Only one span of the listing below is wanted: the lines from the one with "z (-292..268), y" through the one with "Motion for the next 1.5", reproduced exactly, both ends kept.
_____
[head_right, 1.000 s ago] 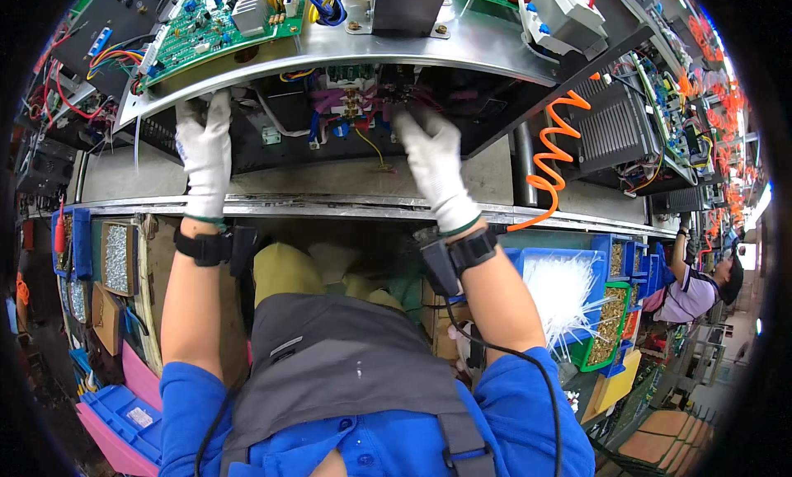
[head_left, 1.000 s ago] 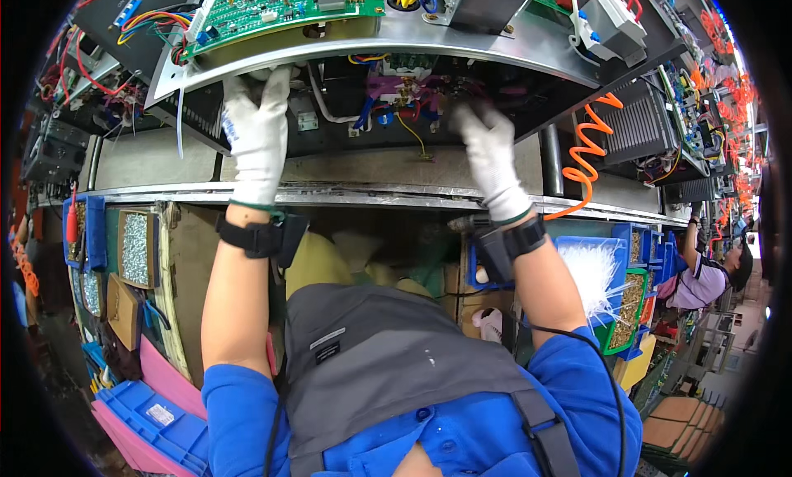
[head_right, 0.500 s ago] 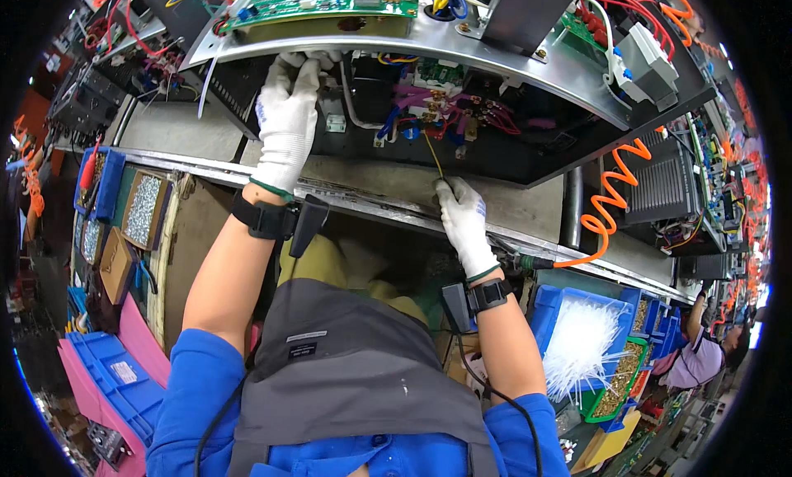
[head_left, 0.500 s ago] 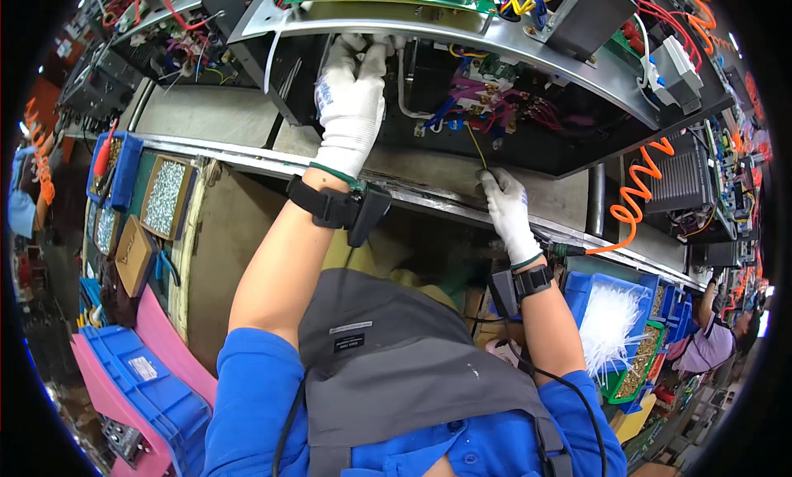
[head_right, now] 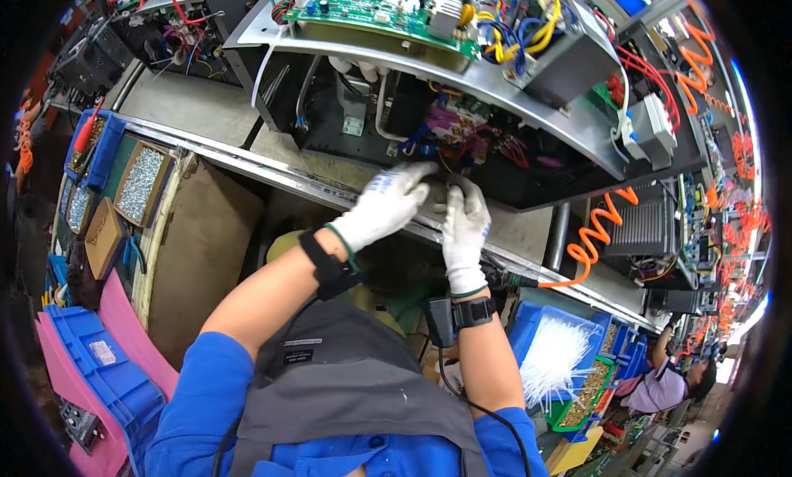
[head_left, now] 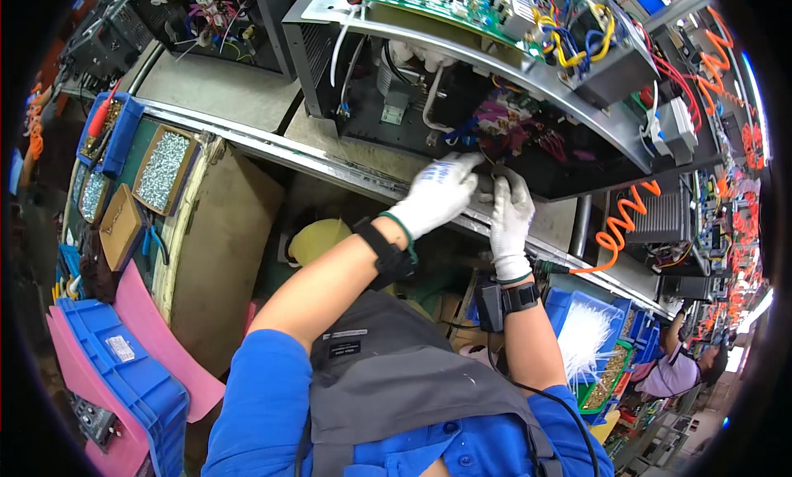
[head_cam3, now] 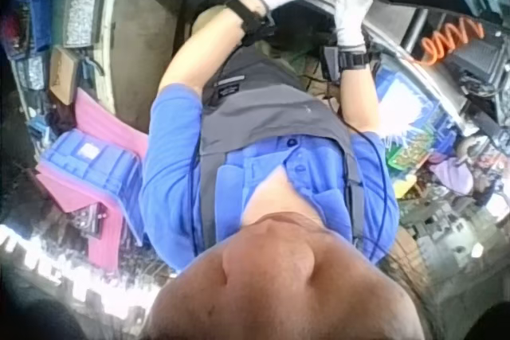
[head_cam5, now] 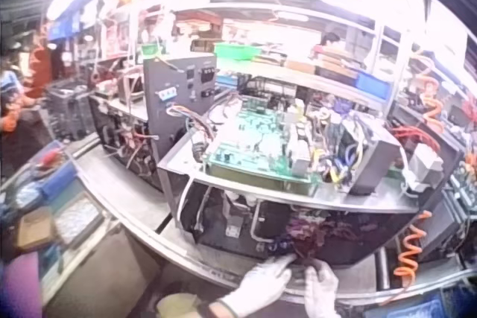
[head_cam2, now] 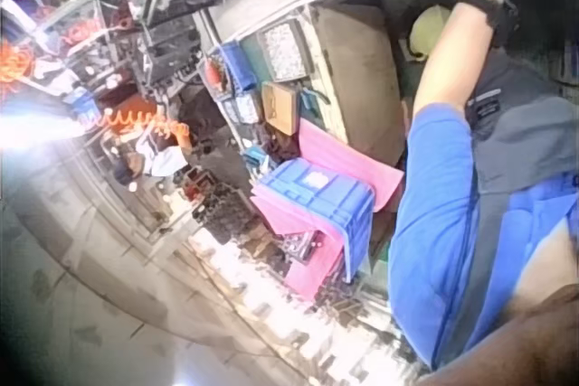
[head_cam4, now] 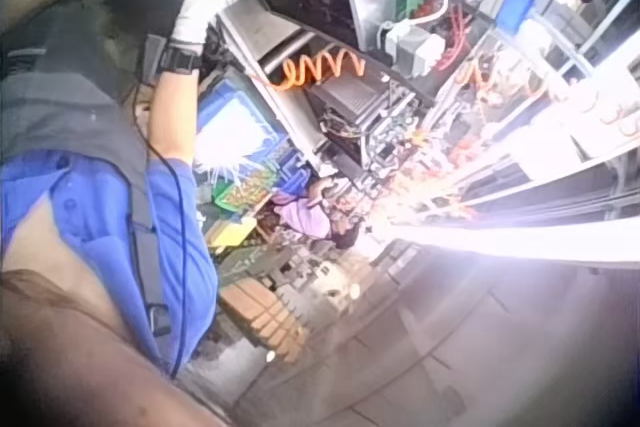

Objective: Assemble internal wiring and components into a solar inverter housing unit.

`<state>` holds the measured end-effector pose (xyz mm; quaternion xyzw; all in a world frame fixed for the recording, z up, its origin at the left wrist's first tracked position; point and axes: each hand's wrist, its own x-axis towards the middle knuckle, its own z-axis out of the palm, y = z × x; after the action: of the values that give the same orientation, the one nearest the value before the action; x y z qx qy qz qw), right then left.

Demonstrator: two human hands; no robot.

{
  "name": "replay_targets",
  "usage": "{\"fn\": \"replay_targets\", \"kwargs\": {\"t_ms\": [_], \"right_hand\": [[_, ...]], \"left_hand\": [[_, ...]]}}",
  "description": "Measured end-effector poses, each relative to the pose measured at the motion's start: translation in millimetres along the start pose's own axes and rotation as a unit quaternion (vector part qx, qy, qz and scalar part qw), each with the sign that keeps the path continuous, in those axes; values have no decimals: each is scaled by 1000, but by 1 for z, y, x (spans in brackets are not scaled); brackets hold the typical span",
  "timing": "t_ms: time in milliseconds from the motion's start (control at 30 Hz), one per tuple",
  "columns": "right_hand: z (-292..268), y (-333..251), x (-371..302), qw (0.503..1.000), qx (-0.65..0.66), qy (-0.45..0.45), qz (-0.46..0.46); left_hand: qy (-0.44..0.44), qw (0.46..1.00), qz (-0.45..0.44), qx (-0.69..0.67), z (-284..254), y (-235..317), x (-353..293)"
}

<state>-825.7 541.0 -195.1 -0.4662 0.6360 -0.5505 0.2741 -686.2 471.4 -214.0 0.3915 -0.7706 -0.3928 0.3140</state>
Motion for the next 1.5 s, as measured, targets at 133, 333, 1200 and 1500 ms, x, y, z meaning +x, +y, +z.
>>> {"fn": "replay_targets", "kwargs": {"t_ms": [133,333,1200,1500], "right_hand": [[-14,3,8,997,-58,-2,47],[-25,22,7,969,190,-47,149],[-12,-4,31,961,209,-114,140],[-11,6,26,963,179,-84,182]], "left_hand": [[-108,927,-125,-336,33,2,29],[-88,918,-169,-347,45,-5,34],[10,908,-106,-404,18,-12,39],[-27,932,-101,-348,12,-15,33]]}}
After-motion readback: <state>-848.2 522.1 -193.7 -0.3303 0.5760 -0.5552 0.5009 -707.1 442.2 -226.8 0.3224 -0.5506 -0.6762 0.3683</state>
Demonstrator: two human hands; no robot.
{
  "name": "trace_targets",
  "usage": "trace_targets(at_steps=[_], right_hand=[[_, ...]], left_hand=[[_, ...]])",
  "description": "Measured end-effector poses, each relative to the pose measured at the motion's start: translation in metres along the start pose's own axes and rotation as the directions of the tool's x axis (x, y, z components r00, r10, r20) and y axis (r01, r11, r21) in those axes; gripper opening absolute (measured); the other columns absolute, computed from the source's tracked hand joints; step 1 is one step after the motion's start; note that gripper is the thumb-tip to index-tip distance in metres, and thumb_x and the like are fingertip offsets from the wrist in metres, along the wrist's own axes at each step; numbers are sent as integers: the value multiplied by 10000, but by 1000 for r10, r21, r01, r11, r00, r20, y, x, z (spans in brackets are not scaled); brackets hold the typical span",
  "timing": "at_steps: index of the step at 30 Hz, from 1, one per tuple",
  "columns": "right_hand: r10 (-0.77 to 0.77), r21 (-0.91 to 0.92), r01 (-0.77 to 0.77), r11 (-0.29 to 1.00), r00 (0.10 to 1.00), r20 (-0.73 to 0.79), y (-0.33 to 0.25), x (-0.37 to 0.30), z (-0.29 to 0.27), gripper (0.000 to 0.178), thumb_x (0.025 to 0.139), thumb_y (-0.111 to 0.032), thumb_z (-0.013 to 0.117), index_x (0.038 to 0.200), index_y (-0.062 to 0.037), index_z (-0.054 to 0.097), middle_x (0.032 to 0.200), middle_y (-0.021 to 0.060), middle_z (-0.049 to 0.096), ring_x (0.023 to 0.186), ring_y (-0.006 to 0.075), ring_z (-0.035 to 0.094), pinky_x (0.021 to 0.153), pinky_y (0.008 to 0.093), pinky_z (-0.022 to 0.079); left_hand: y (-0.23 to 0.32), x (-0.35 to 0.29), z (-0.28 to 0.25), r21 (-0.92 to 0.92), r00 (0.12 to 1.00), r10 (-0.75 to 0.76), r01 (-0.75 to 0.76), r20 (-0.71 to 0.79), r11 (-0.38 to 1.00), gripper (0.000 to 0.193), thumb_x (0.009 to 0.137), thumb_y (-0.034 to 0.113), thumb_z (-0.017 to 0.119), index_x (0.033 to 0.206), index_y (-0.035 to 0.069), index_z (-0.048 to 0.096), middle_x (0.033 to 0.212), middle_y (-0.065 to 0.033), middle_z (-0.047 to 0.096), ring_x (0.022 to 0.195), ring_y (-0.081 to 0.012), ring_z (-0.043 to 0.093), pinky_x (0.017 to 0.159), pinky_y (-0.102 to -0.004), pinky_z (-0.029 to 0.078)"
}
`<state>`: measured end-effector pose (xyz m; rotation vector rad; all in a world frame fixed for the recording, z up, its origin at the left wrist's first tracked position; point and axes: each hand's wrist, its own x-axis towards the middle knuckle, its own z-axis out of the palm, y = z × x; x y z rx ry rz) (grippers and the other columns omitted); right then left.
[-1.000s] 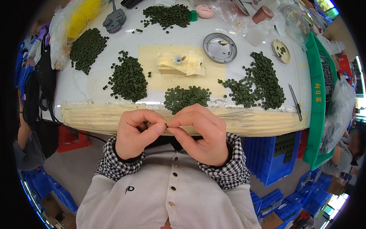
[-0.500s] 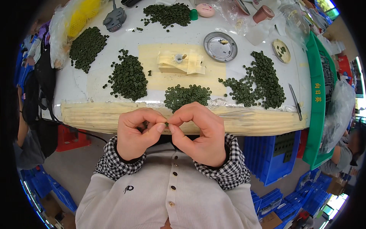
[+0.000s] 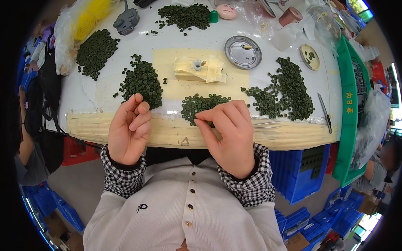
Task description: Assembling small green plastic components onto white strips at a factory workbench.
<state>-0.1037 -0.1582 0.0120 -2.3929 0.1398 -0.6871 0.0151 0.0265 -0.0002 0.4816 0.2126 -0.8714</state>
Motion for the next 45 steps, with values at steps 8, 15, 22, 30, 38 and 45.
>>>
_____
_Finished exercise:_
  "columns": "right_hand: z (-292..268), y (-333..251), x (-371..302), qw (0.503..1.000), qx (-0.65..0.66), qy (-0.45..0.45), qz (-0.46..0.46); left_hand: qy (-0.44..0.44), qw (0.46..1.00), qz (-0.45..0.44), qx (-0.69..0.67), z (-284..254), y (-235..317), x (-353..293)"
}

<state>-825.7 541.0 -195.1 -0.4662 0.6360 -0.5505 0.2741 -686.2 471.4 -214.0 0.3915 -0.7706 -0.3928 0.3140</state>
Motion for the next 1.5 s, as measured, targets at 133, 333, 1200 and 1500 ms, x, y, z meaning +x, +y, +z.

Work on this exercise is now finished.